We report male monozygotic twins who presented with neonatal diabetes mellitus (NDM) within an autoimmune context. They were born to unrelated healthy parents after 36 weeks of uncomplicated pregnancy. Family history was unremarkable. The clinical history of the patients was almost identical; both twins were admitted on the 12th and 25th days of life, respectively, because of poor feeding, dehydration, lethargy, metabolic acidosis, severe watery diarrhea, and persistent hyperglycemia (>17 mmol/1). It was very difficult to stabilize diabetes on the conventional subcutaneous insulin schedule, so intravenous treatment was started in both patients. High levels of thyroid-stimulating hormone were found by routine screening tests, and increased serum levels of anti-thyroglobulin and anti-thyroid peroxidase antibodies were detected. Moreover, islet cell antibody and GAD-reactive autoantibodies were found, whereas insulin autoantibodies, serum enterocyte autoantibodies, antiparietal cells, and anti-endomisium were normal. No serum levels of these autoantibodies were detected in the mother. Extensive testing(lymphocyte subpopulation, CD4-to-CD8 ratio, and mitogenic response) failed to reveal immunological defects. Serologic tests for viral infections were negative. IgE concentration was normal. HLA typing did not show type 1 diabetes-related haplotypes.

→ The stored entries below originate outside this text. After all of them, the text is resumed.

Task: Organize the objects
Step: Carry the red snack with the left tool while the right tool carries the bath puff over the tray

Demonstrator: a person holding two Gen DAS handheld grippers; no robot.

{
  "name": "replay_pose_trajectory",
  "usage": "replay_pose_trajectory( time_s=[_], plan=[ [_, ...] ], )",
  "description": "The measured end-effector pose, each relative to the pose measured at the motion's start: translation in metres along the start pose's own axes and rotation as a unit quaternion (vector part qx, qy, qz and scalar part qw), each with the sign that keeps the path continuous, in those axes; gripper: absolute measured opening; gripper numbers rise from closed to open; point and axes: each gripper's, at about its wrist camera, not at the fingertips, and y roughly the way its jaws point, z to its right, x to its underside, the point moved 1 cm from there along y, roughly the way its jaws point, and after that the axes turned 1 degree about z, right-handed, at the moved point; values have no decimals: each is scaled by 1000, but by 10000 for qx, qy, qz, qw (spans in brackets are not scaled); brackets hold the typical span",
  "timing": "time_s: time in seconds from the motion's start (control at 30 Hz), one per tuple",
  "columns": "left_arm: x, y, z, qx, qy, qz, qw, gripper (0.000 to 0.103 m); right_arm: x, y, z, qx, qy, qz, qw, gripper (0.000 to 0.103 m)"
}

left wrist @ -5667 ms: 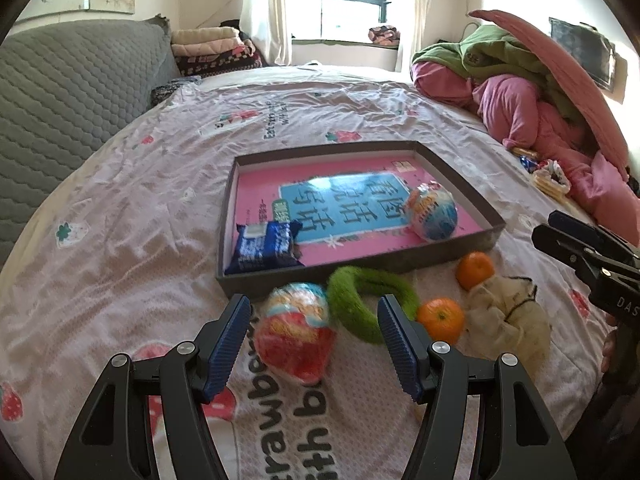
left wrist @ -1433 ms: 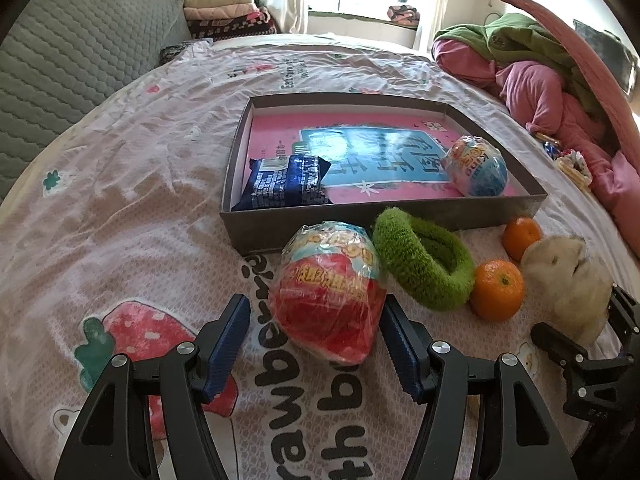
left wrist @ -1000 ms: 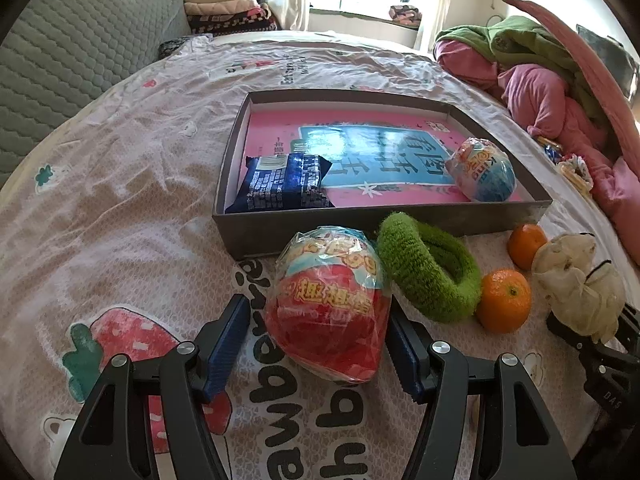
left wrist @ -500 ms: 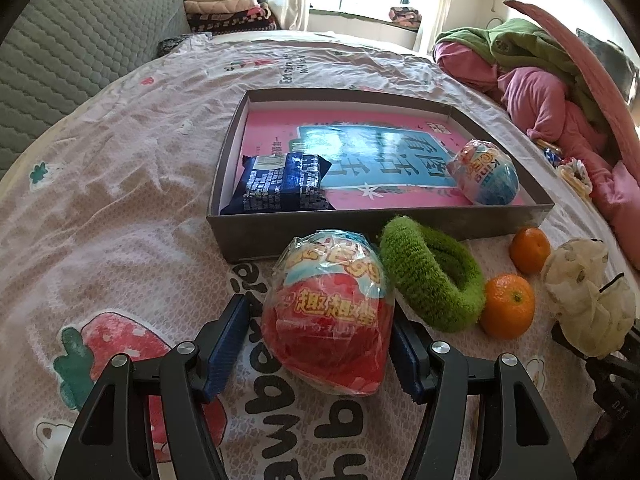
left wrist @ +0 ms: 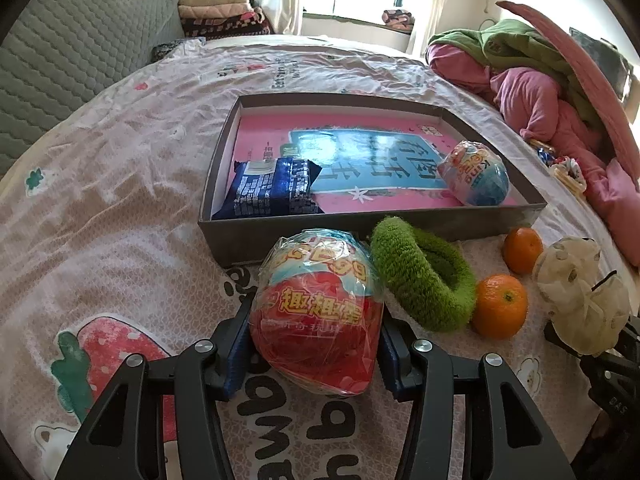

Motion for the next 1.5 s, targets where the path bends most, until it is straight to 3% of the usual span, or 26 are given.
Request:
replay_pose_trajectory(
  time_s=[0.57,1.5],
  plan=[
    [1,-27,0,-85,128,333,9993,54,-1,-3,0,-192,-14,79,9998,23],
    [5,-54,-1,53,73,585,9982,54,-5,-20,-6,-162,-169,466,9986,23]
  ],
)
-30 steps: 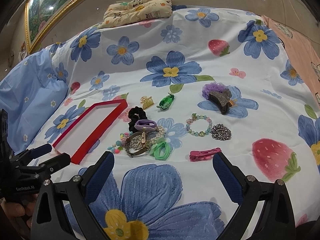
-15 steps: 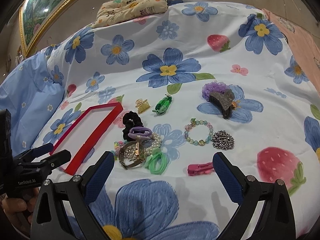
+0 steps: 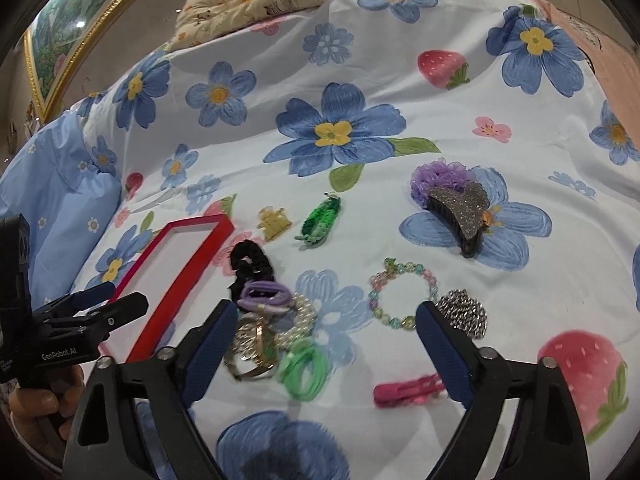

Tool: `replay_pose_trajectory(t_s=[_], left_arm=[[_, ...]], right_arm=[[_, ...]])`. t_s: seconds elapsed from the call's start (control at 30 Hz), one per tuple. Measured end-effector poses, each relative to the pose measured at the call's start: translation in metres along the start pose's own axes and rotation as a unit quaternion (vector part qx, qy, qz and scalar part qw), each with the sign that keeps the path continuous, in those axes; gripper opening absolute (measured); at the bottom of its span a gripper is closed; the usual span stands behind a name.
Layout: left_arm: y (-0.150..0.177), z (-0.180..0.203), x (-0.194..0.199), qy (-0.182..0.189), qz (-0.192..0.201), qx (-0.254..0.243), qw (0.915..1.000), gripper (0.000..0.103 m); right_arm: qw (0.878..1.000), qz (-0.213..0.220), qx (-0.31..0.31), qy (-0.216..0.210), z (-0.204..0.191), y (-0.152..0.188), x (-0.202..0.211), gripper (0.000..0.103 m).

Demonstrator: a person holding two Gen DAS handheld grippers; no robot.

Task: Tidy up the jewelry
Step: 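Grasp the black scrunchie with the left tool while the right tool grasps the beaded bracelet, then carry scrunchie and bracelet into the red box and open both tools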

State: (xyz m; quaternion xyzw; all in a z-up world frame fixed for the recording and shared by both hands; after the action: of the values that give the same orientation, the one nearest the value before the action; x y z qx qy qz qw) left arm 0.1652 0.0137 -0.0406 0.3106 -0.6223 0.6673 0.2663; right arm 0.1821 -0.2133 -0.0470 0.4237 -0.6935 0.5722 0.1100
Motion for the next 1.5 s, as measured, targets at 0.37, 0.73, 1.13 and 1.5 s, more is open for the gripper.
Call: replay_pose_trajectory(t_s=[0.37,0.73,1.13,1.5], left_arm=[[-0.022,0.018,-0.051,0.019,-0.039,-0.018,0.9989,0.089],[-0.022,0.035,-0.110,0.029,-0.097,-0.036,0.9942,0.070],[-0.023,0.041,-0.082,0.080,-0.073,-0.044,0.9931,0.009],[-0.032,0.005,-0.029,0.073,-0.024,-0.020,0.9969,0.009]], right_arm=[[0.998,-0.054,-0.016,0.038,0.044,-0.006,-0.044,0.062],[0.992,-0.104,-0.006,0.076,0.077,-0.003,-0.077,0.038],[0.995,-0.075,0.006,0.063,0.064,-0.012,-0.065,0.007],[0.998,-0.037,0.032,0.027,0.014,-0.033,-0.042,0.007]])
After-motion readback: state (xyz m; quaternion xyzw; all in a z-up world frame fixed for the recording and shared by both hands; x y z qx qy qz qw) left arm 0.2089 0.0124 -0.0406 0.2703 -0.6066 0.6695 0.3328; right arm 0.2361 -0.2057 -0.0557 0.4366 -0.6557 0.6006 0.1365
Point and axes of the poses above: each gripper's, at about its wrist camera, not at the fingertips, and x roughly against the way its jaws point, z to its right, y to its underside, the point moved 5 cm from there along -x, roughly the way its jaws point, and after that the axes turned 6 degrees about -y, right-handed, at the moved point
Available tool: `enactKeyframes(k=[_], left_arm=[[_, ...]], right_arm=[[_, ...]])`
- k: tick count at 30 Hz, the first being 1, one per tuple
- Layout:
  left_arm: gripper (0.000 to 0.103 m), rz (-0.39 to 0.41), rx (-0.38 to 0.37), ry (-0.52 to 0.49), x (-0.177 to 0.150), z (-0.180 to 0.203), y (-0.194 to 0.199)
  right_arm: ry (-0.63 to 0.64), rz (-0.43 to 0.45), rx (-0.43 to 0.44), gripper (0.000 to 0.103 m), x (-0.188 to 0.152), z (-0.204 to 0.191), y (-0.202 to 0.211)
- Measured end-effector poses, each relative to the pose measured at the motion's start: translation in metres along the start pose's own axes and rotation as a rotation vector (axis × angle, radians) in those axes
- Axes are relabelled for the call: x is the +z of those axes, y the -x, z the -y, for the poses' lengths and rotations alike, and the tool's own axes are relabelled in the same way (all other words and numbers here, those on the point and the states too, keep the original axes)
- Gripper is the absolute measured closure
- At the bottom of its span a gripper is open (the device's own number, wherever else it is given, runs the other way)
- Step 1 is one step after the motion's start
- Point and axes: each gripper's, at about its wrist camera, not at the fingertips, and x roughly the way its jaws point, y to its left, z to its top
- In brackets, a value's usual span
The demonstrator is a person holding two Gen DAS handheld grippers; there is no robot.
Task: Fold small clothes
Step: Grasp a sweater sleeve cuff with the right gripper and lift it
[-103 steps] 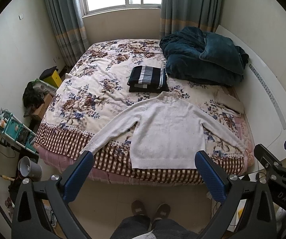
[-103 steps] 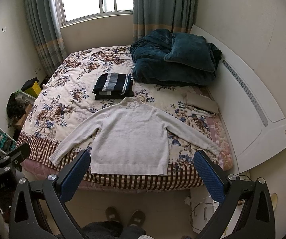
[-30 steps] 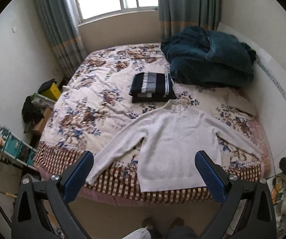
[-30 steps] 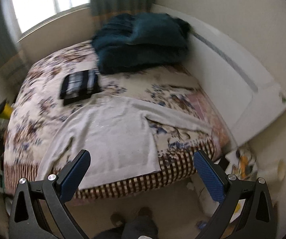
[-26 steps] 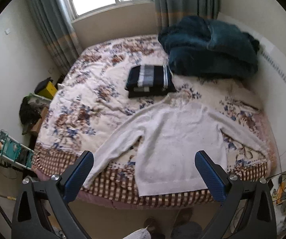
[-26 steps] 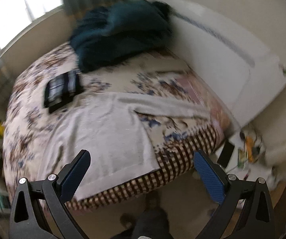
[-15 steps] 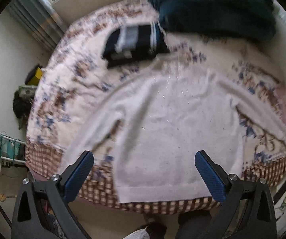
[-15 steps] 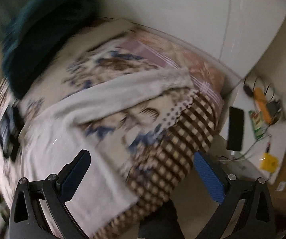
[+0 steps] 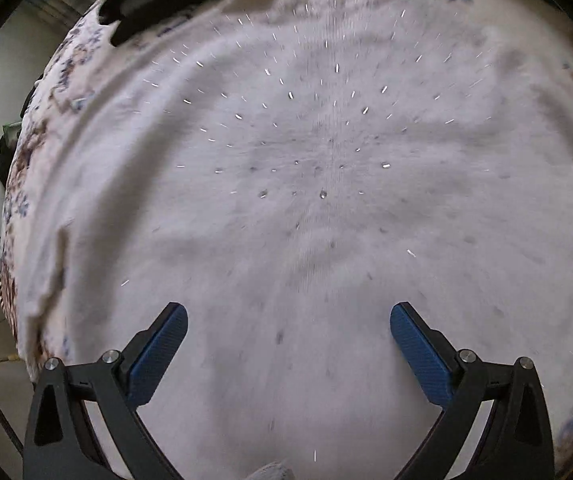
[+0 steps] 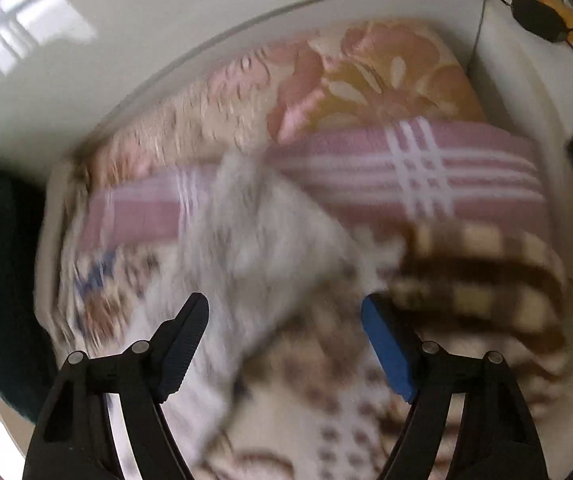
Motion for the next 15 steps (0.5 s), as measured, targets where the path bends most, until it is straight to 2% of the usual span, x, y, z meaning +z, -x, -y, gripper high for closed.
enactKeyframes(k=[1, 2, 3, 5, 8, 10, 13, 15], left_arm=[[0.0, 0.002, -0.006, 0.005, 0.002, 0.001, -0.006], [0.0, 0.0, -0.024, 0.011, 0.003, -0.002, -0.012], [0.0, -0.004, -0.045, 0.021, 0.003, -0.005, -0.017], [0.0, 0.001, -0.083, 0.04, 0.002, -0.011, -0.018], [0.0, 0.023, -0.105, 0.037, -0.003, -0.023, -0.008], [0.0, 0.037, -0.112, 0.045, -0.006, -0.032, 0.001], [0.0, 0.056, -0.12, 0.096, -0.013, -0.065, 0.018], [0.0, 0.055, -0.128, 0.129, -0.016, -0.088, 0.024]], right_arm=[[0.005, 0.027, 0.006, 0.026, 0.001, -0.003, -0.001], [0.015, 0.064, 0.001, 0.045, 0.002, -0.007, -0.001], [0.028, 0.089, -0.003, 0.07, 0.003, -0.014, -0.002], [0.073, 0.132, -0.047, 0.093, 0.001, -0.031, 0.0], [0.184, 0.191, -0.07, 0.094, -0.015, -0.067, 0.015], [0.321, 0.197, -0.036, 0.094, -0.037, -0.108, 0.029], [0.515, 0.176, 0.035, 0.094, -0.086, -0.168, 0.053], [0.683, 0.124, 0.106, 0.094, -0.145, -0.222, 0.066]])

The subsequent clinical course was characterized by persistent watery diarrhea (volumes ≤ 100 ml/kg per day) unresponsive to total parenteral nutrition, a failure to thrive, recurrent infections, and brittle diabetes(values from 5 to 25 mmol/l).

Clinical conditions progressively worsened, and both patients died of sepsis within the third month of life. Postmortem examination showed a marked infiltration of mononuclear cells of the pancreas, intestine, lung, and thyroid.

The infants we have described share several features with an extremely rare X-linked syndrome of intractable diarrhea, polyendocrinopathy, and fatal infection(1,2). Certainly, the most striking outcome of this report is that NDM is associated with immune dysregulation.

It is believed that NDM is not related to an autoimmune phenomenon because autoantibodies have never been reported and because the autoimmune destructive process is a very slow one, and it may last years; therefore, this process would unlikely begin or develop in utero and become clinically evident at birth.

Nevertheless, at least three types of evidence support the autoimmune nature of diabetes in our patients: 1) the presence ofβ-cell-reactive autoantibodies, 2) the association with other typical autoimmune diseases (namely thyroiditis and enteropathy), and 3) the identification of insulitis with a massive infiltration of mononuclear cells at necropsy.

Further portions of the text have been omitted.